START Raw data
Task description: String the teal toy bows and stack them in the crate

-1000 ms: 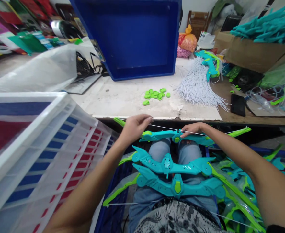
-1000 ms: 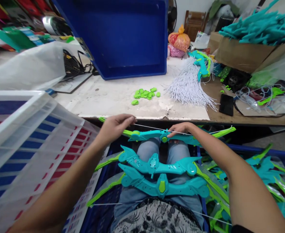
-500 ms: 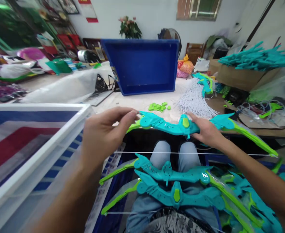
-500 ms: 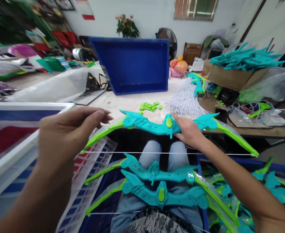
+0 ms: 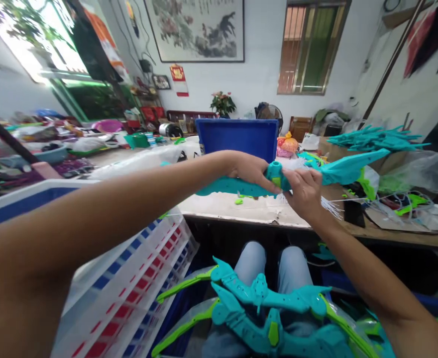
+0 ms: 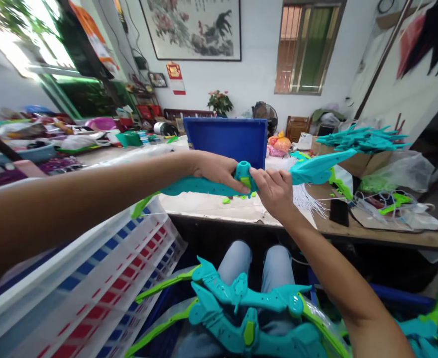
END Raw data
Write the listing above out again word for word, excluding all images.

Task response =
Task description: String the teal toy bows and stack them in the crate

-1000 ms: 
-1000 ms: 
-500 ms: 
-500 ms: 
+0 ms: 
+0 ms: 

No further output is required for this answer.